Those who lived in Austin before 2020 will remember the long reign of pizzeria Brick Oven. Attracting crowds of people for almost 40 years, the pizza spot became an Austin staple for being the only restaurant at the time to offer fresh pizzas made in a real wood-fired brick oven in the 1980s. Since its shutter, the same owners opened a new spot, Baretto Bistro, in the Rosedale neighborhood at 1026B West 38th Street in December 2022, where old and new customers can enjoy French and Italian food with Texas touches.

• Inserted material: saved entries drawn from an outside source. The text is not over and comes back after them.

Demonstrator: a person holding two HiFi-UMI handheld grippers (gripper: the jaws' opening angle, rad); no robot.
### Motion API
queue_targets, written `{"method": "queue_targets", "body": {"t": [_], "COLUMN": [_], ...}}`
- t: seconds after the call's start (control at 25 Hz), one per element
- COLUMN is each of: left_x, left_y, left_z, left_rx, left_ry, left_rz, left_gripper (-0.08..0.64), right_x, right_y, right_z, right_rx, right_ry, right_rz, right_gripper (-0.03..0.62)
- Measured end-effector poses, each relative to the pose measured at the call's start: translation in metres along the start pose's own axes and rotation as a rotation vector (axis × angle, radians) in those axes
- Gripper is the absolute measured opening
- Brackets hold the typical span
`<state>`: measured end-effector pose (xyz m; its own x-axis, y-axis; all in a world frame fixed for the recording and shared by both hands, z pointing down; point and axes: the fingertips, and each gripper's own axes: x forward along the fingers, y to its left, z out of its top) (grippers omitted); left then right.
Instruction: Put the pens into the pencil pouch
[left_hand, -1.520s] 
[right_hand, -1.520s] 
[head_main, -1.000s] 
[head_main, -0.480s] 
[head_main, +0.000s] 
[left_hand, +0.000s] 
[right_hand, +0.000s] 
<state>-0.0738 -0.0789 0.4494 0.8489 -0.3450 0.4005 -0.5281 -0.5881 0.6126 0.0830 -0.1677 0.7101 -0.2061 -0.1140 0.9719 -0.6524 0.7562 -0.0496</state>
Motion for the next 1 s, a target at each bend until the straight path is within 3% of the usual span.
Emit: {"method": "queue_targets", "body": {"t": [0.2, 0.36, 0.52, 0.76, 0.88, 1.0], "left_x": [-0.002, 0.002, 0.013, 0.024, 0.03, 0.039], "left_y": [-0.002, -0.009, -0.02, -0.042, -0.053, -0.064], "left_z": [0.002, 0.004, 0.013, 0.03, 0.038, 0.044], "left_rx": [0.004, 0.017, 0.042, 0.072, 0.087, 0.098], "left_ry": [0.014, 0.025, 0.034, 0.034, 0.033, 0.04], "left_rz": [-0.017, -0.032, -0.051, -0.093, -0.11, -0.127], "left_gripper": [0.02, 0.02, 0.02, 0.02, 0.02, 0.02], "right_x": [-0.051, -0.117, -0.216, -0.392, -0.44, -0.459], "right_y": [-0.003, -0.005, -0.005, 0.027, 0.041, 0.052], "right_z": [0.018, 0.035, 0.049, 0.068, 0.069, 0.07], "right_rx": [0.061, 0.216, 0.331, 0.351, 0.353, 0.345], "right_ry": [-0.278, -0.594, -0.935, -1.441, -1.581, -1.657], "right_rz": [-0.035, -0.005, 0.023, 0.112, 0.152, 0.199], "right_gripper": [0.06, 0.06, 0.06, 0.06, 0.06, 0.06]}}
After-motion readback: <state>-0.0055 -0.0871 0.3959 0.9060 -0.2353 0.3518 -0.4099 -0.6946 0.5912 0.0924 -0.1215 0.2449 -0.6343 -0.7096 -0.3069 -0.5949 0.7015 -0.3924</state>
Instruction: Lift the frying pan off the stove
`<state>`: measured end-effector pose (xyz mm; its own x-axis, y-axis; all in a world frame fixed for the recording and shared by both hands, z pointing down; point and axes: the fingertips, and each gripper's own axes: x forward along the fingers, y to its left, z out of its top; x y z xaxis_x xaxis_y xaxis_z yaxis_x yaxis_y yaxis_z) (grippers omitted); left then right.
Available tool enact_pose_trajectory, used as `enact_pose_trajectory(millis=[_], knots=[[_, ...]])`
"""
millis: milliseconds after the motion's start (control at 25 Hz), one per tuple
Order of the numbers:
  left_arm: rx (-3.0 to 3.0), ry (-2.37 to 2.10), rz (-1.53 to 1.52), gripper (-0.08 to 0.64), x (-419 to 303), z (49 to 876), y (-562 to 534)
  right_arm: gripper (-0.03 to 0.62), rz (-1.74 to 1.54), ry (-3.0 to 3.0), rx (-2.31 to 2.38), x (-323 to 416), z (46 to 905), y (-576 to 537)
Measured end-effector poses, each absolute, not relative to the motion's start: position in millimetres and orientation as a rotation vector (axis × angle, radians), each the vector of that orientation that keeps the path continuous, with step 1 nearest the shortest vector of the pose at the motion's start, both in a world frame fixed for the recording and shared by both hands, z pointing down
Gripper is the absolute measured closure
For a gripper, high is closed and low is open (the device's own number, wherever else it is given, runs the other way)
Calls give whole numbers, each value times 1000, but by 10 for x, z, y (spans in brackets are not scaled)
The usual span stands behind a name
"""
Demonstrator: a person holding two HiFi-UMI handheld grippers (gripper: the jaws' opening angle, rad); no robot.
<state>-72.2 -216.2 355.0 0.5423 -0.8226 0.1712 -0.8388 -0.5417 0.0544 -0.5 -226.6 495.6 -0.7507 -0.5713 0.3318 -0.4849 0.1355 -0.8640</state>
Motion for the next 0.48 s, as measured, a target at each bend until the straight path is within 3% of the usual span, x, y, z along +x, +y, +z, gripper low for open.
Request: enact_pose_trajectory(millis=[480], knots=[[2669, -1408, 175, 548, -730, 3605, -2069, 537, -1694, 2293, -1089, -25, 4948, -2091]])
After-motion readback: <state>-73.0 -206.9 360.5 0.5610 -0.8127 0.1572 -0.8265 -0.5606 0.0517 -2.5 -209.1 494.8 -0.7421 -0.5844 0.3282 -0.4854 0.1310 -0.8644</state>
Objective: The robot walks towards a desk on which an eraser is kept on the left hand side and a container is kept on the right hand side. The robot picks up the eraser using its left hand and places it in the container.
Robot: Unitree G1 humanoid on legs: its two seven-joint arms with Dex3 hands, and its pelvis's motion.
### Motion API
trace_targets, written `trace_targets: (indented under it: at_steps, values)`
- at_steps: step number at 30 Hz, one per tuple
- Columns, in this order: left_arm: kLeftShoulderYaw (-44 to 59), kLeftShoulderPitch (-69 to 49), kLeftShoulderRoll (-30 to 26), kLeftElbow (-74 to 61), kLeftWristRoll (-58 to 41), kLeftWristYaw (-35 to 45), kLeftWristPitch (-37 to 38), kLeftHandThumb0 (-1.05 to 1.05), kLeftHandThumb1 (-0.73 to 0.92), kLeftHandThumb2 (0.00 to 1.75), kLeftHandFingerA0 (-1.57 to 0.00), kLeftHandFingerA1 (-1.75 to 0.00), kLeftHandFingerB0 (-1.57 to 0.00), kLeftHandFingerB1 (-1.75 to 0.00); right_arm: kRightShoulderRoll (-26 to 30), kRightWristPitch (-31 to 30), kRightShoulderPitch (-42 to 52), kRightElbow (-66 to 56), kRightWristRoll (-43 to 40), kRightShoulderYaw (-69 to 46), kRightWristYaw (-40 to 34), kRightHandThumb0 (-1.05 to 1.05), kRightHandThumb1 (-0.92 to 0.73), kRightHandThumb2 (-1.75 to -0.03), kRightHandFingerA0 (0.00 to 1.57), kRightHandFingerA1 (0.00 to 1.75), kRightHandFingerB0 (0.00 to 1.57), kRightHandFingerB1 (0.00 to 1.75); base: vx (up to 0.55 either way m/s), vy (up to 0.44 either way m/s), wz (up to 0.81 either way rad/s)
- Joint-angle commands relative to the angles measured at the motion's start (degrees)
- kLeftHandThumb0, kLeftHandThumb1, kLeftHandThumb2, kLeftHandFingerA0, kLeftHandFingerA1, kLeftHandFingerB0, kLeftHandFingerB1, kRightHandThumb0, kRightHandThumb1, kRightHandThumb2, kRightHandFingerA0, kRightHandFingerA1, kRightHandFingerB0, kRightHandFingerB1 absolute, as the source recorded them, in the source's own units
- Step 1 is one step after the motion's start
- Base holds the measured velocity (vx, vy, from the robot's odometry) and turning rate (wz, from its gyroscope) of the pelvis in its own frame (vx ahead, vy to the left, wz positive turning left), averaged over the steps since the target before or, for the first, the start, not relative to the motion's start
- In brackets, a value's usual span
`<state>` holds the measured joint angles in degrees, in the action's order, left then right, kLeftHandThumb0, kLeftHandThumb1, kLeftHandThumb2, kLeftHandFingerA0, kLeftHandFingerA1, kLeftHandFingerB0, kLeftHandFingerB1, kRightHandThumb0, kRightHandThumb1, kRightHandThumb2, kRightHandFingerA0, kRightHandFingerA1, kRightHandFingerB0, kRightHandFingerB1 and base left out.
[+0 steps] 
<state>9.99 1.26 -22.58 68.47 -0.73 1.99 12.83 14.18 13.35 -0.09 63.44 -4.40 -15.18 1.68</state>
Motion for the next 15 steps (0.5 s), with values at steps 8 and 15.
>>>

This new bistro was almost two years in the making. Co-owners and couple Stan and Debbie Adams knew they wanted to open Baretto — the Italian word for “bar” — eventually after they closed their Northwest Austin bar of the same name in 2020. They already operate another longtime restaurant, the more upscale West Austin restaurant Siena Ristorante Toscana, but they were seeking to a new, more casual, everyday spot. The search took a year and a half for them to find the right location.
The Adamses moved to Austin in 1982 from the Northeast coast, where brick oven pizza joints were abundant. But in the Texas city at the time, there were only chain pizza restaurants around. So they decided to build what they claim to be the largest wood-fired brick oven in Texas and opened the original Brick Oven in 1982 on 12th and Red River streets. Its success allowed them to expand with three locations. At Brick Oven’s peak, there were four locations: the first one, then the second on Jollyville Road in 1988, the third in the Lakeline Mall in 1995, and the fourth opening on Brodie Lane in 2002.
At the same time, the Adamses opened a downtown seafood restaurant, Gilligan’s, in 1992. They closed it in 2003 because similar chain restaurants like Truluck’s and Eddie V’s opened in the area. Then there was also the original Baretto in 2015 and Siena in 2000.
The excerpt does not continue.